Lee Atwater, who died too soon at the age of 41 from a brain tumor 20 years ago, had already managed the winning bare-knuckles 1988 presidential campaign of George H. W. Bush, who then appointed Atwater the chairman of the Republican National Committee.

Before he collapsed while speaking as party chair at a March 5, 1990, Washington fundraising breakfast for then-Texas Sen. Phil Gramm, Atwater, an expert judge of political horseflesh, had once confided that Gramm (whose presidential ambitions were already a semi-open secret) was the most disciplined candidate he had ever seen. If there were 10 calls for money or support on Gramm's political must-do list for a Monday, Gramm, according to Atwater, would have all 10 completed and be looking for more calls to make — before 10 a.m. on Monday morning.

But, Atwater unequivocally added, Gramm (who would eventually run unsuccessfully for the White house in 1996) would never be elected to the nation's highest office. Why? Because American voters, according to Atwater, insist upon a minimum level of likeability in their presidents.

When one of his listeners asked him then to explain the victory of the painfully ill-at-ease Richard M. Nixon, who once privately told political aide John P. Sears that he politics would be perfect — except for the (expletive deleted) people, Atwater said simply that in every century, there is one exception to that rule.

Atwater was almost certainly right. The vote for president is probably the most personal any of us casts. We are far more to evaluate and to vote for or against a member of Congress based upon whether we agree with the individual candidate's public positions on the economy, education, health care and taxation than upon how we personally feel toward that congressional candidate.

That's not the way it is in most voters' presidential choices, where we have almost an information overload about the personality, childhood and family background of the presidential nominees — all the way to one of the candidate's siblings publicly complaining to the nation how Mom always liked the candidate best.

What makes this anecdote theory relevant to 2012 is that the confidence of many of those seeking to re-elect President Barack Obama rely upon their conviction that the current field of Republican candidates (which, admittedly, has not generated enormous enthusiasm) contains no challenger personally as likeable or appealing to voters as the incumbent.

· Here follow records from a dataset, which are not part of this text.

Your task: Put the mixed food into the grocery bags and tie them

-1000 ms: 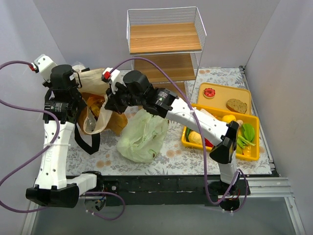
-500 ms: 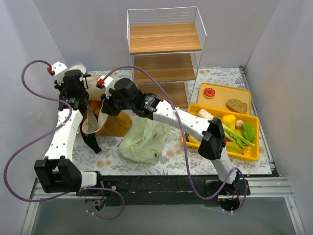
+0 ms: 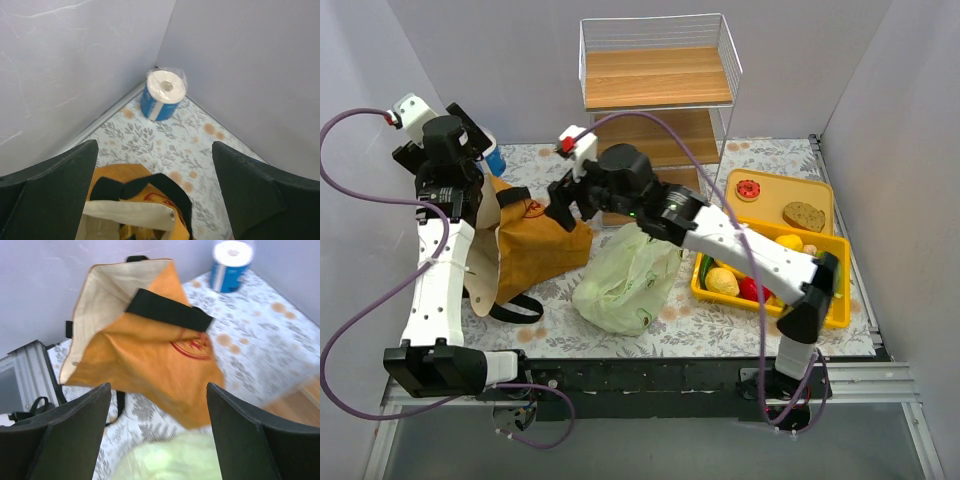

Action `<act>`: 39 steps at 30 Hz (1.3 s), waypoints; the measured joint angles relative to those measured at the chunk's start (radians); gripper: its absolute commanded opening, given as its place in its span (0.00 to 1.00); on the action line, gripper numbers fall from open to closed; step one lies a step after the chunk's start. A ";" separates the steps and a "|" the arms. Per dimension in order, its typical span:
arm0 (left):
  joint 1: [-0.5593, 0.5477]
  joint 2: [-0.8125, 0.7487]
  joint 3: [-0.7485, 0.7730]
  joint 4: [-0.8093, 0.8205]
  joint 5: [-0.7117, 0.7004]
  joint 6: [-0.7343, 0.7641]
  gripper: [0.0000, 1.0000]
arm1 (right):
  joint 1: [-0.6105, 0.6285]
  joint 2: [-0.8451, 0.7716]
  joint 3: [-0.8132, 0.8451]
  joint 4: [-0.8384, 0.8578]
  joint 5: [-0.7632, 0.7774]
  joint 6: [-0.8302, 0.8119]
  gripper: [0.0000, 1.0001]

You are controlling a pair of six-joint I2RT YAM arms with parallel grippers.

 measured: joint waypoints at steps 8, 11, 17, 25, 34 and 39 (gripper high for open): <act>-0.022 -0.039 0.098 -0.161 0.188 -0.081 0.98 | -0.090 -0.362 -0.401 -0.060 0.153 0.070 0.78; -0.076 -0.037 0.142 -0.178 0.272 -0.055 0.98 | -0.153 -0.327 -0.444 -0.158 0.185 0.116 0.82; -0.406 0.013 0.184 -0.188 0.300 -0.009 0.98 | -0.222 -0.255 -0.515 -0.353 0.232 0.190 0.85; -0.658 0.016 0.029 -0.192 0.339 -0.093 0.98 | -0.253 -0.222 -0.603 -0.345 0.060 0.241 0.41; -0.674 -0.100 -0.161 -0.163 0.655 -0.149 0.98 | -0.416 -0.340 -0.829 -0.192 -0.284 0.130 0.01; -0.674 -0.132 -0.224 -0.152 0.785 -0.167 0.98 | -0.470 -0.498 -0.816 -0.154 -0.385 -0.064 0.01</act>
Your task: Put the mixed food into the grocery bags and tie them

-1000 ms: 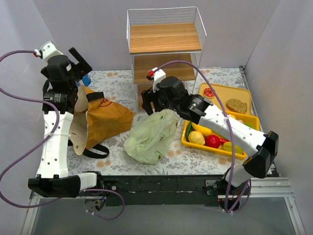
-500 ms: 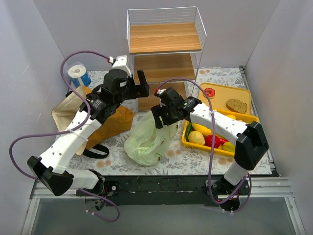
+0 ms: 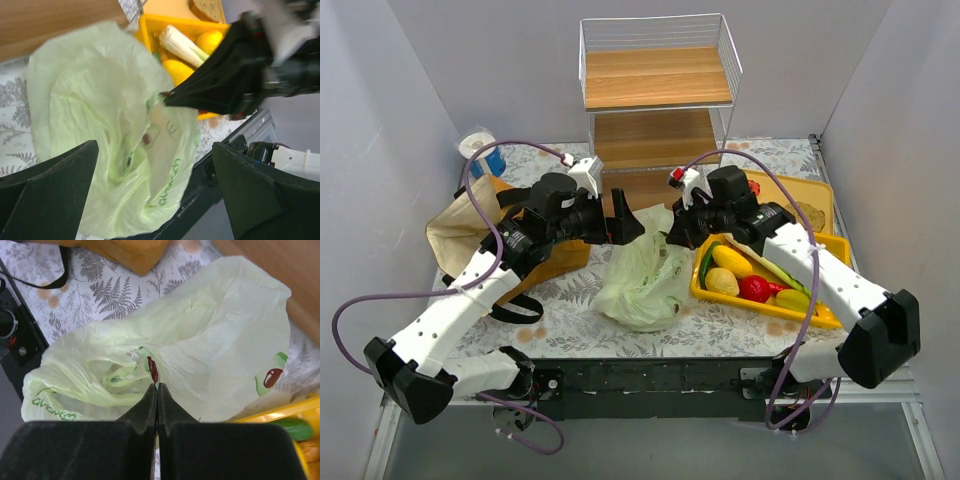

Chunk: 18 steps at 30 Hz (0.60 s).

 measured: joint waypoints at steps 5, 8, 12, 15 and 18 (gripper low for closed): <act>0.000 0.003 -0.053 -0.006 0.021 -0.003 0.98 | 0.002 -0.086 0.008 -0.005 -0.022 -0.146 0.01; 0.000 0.011 -0.058 -0.002 0.055 0.018 0.98 | 0.002 -0.150 -0.016 0.003 0.001 -0.188 0.01; 0.000 0.047 -0.060 0.023 0.156 0.043 0.98 | -0.012 -0.206 -0.022 0.021 0.003 -0.199 0.01; 0.000 0.071 -0.087 0.055 0.237 0.041 0.98 | -0.031 -0.188 0.005 0.019 -0.012 -0.192 0.01; 0.000 0.078 -0.131 0.088 0.318 0.033 0.98 | -0.043 -0.158 0.018 0.021 -0.027 -0.178 0.01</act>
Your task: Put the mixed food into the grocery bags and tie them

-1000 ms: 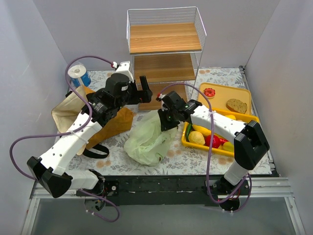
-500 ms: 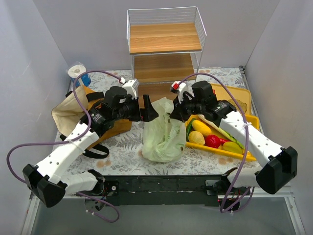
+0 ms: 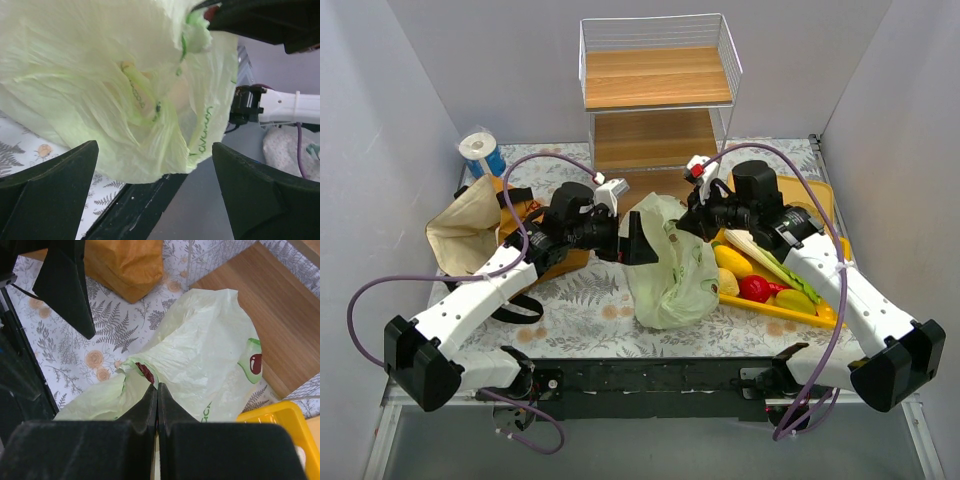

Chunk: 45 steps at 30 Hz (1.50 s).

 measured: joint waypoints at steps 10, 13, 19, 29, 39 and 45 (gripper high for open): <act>-0.001 0.131 -0.074 0.135 0.124 -0.025 0.87 | -0.014 0.011 0.000 0.037 -0.046 0.072 0.01; -0.002 0.179 -0.101 0.201 0.134 -0.055 0.81 | -0.015 0.011 -0.013 0.062 -0.059 0.087 0.01; -0.011 0.243 -0.108 0.338 0.158 -0.138 0.80 | -0.020 0.011 -0.036 0.087 -0.067 0.119 0.01; -0.046 0.277 -0.135 0.479 0.153 -0.259 0.56 | -0.021 0.011 -0.067 0.166 -0.040 0.195 0.01; -0.053 0.266 -0.138 0.479 0.028 -0.323 0.00 | -0.021 0.011 -0.103 0.182 -0.005 0.246 0.02; -0.026 0.117 -0.136 0.318 -0.104 -0.318 0.00 | -0.026 0.011 -0.072 0.093 0.088 0.250 0.41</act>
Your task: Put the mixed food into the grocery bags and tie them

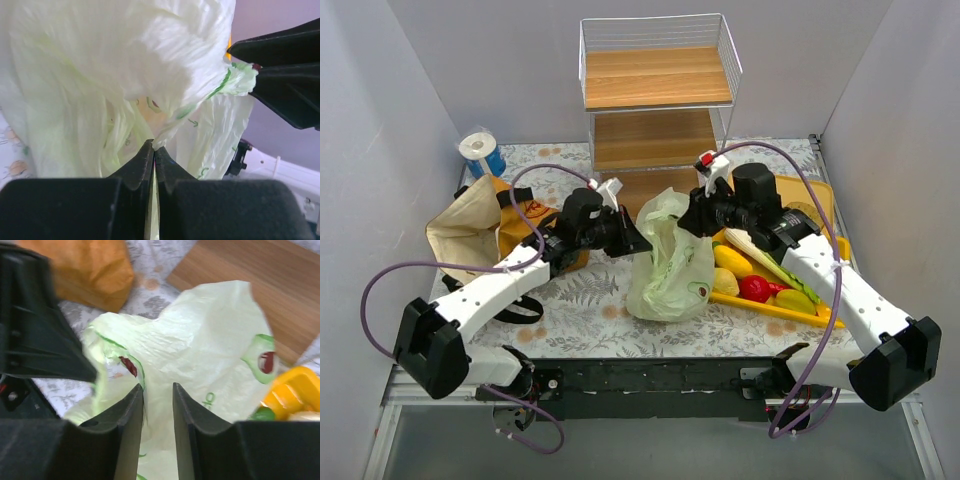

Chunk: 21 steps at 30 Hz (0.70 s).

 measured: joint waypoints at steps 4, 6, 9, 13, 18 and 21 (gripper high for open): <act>0.040 -0.058 0.103 -0.210 -0.079 0.035 0.00 | -0.001 0.010 0.076 -0.101 0.154 -0.001 0.48; 0.055 -0.051 0.189 -0.317 -0.105 0.064 0.00 | -0.001 0.029 0.129 -0.152 0.232 -0.002 0.49; 0.063 -0.026 0.331 -0.482 -0.114 0.100 0.00 | -0.001 0.074 0.222 -0.223 0.301 -0.015 0.50; 0.065 0.009 0.468 -0.627 -0.073 0.098 0.00 | 0.003 0.132 0.323 -0.283 0.335 -0.024 0.56; 0.068 0.023 0.507 -0.717 0.004 0.045 0.00 | 0.046 0.161 0.359 -0.355 0.393 -0.026 0.61; 0.086 0.033 0.507 -0.748 0.025 0.024 0.00 | 0.091 0.142 0.336 -0.368 0.405 -0.018 0.73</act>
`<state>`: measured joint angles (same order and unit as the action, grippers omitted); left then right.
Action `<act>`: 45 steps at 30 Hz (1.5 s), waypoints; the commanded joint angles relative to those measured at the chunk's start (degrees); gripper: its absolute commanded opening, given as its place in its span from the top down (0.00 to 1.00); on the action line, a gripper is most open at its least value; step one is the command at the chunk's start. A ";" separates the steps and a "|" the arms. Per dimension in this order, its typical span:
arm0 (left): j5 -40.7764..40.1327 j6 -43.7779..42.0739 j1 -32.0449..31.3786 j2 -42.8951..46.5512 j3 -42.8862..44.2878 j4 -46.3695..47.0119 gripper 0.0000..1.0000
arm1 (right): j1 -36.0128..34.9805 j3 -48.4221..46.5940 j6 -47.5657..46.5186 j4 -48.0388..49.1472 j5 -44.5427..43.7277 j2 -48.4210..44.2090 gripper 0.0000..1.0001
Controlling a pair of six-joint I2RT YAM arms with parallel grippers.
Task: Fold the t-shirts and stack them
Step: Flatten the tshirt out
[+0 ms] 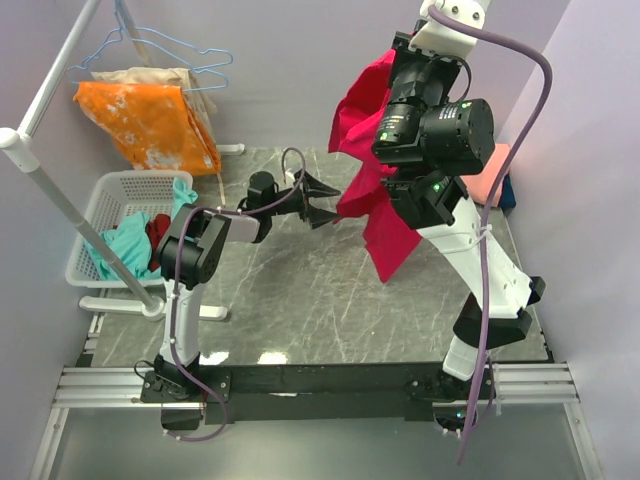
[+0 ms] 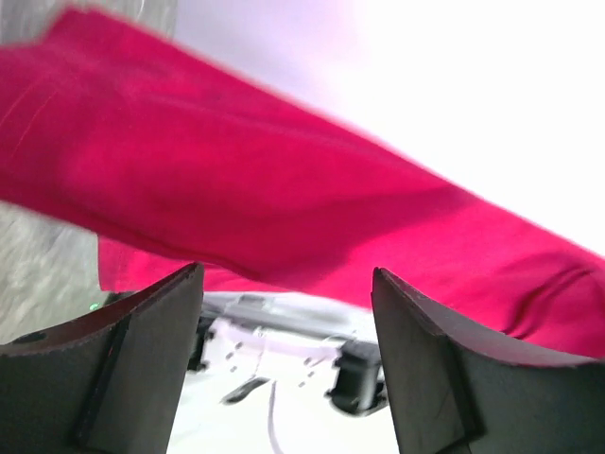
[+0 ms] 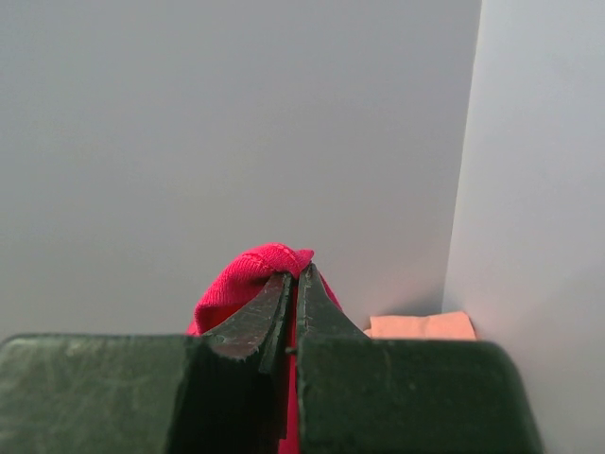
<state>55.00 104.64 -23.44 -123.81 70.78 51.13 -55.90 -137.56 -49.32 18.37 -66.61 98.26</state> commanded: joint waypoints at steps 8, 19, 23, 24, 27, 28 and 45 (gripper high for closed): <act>-4.21 -1.29 -1.42 -0.11 8.84 -5.79 0.23 | -0.97 1.06 1.24 1.41 1.57 -2.54 1.00; -4.90 -14.07 -1.17 5.59 8.22 -35.14 0.24 | 0.17 3.17 -3.15 5.98 2.19 -1.05 1.00; -7.54 -17.46 -1.08 8.14 8.85 -42.26 0.22 | 0.79 5.63 -0.87 5.54 2.27 -1.75 1.00; -8.06 -16.67 -0.99 8.23 8.41 -41.65 0.22 | 0.79 5.81 0.09 3.88 2.36 -1.93 1.00; -7.72 -9.48 -0.99 7.18 5.86 -34.10 0.22 | 0.70 5.19 4.23 0.62 2.62 -2.11 1.00; -7.72 -4.58 -1.17 6.92 4.38 -30.69 0.22 | 0.62 5.11 5.36 0.09 2.71 -2.11 1.00; -7.72 11.02 -5.91 -1.70 12.45 -20.82 0.40 | -0.62 8.62 6.95 -0.27 1.83 -4.39 1.00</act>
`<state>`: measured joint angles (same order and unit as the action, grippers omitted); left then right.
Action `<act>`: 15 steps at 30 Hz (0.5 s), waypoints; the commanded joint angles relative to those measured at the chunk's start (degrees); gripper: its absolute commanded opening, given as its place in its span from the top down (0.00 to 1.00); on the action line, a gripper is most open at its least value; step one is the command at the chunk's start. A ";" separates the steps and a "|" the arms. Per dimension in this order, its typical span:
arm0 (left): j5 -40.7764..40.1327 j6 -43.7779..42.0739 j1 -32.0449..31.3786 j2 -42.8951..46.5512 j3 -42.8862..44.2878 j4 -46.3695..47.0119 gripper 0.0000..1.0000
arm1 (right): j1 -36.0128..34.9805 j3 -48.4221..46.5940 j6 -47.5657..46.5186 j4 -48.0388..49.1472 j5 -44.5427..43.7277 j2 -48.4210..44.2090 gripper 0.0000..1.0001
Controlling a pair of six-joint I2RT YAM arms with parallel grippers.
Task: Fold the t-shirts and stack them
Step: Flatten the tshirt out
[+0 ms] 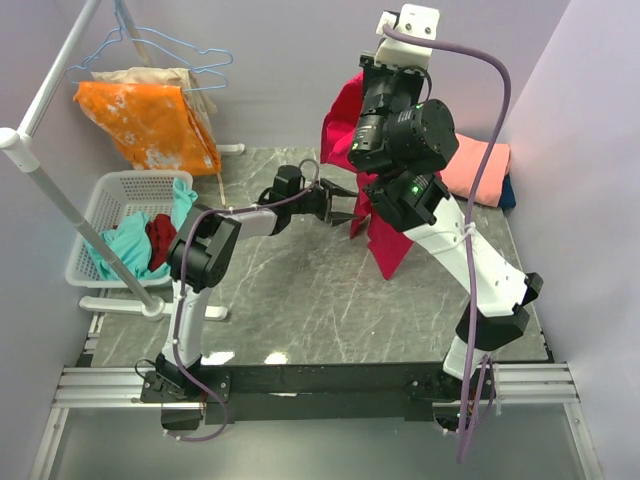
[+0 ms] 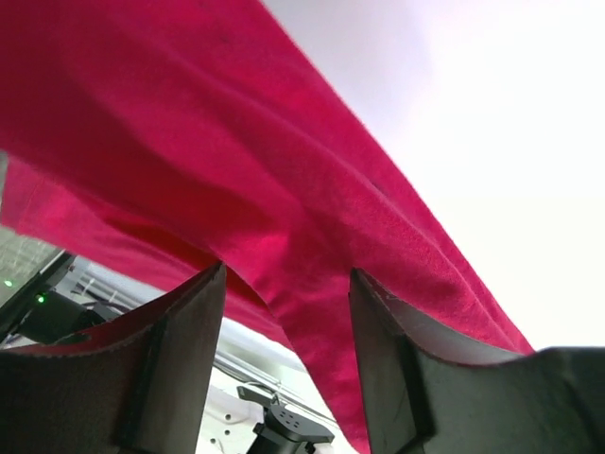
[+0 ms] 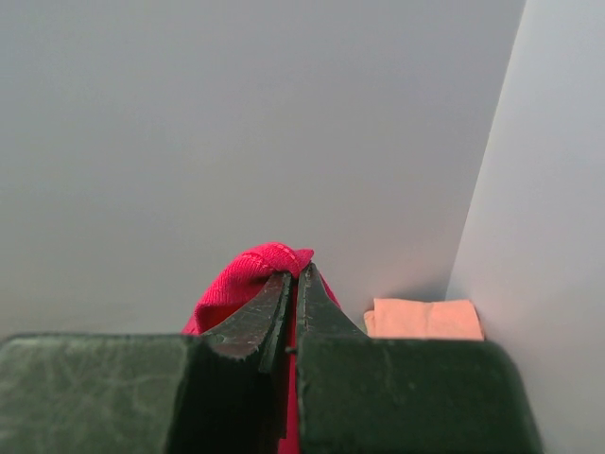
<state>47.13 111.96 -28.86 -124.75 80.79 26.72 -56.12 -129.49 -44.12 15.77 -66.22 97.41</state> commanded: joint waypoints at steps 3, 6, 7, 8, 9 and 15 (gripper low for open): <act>-0.02 3.70 -0.67 -1.55 4.10 2.81 0.50 | -0.57 1.35 2.45 2.07 1.53 -3.98 1.00; -0.11 4.05 -1.02 -2.25 5.42 2.72 0.66 | -0.66 1.87 2.28 2.33 1.79 -4.07 1.00; -0.03 3.97 -1.11 -2.51 5.77 2.38 0.73 | -0.66 1.87 2.11 2.51 1.79 -3.98 1.00; 0.24 3.88 -1.28 -2.69 6.13 2.02 0.75 | -0.75 1.79 2.02 2.77 1.79 -3.89 1.00; 0.67 3.70 -1.28 -2.78 6.22 1.93 0.75 | -0.75 1.61 1.50 2.95 1.79 -3.80 1.00; 1.03 -0.58 -0.14 0.55 2.71 -3.31 0.44 | 0.04 3.54 -3.51 8.91 1.97 -2.92 1.00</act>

What that argument ignores is that whoever does emerge from the long, difficult primary slog to become the nominee will be given a large dose of benefit of the doubt by an electorate that respects anyone who can successfully navigate that political crucible and prevail.

Understanding that one of the two major-party nominees almost inevitably be the next president, voters, other than blind partisans, assume there are some skills or strengths both the finalists.

So why did voters in 1968 bypass the more likeable Hubert Humphrey for Richard Nixon? Think about the national mood: There were half a million American troops fighting and dying in an unpopular war in Vietnam; U.S. cities, fraught with racial tension, erupted in riots; Martin Luther King Jr. and Robert F. Kennedy were assassinated; in short, the country was on the edge of a national nervous breakdown. Colorless but apparently competent, stability trumped likeability.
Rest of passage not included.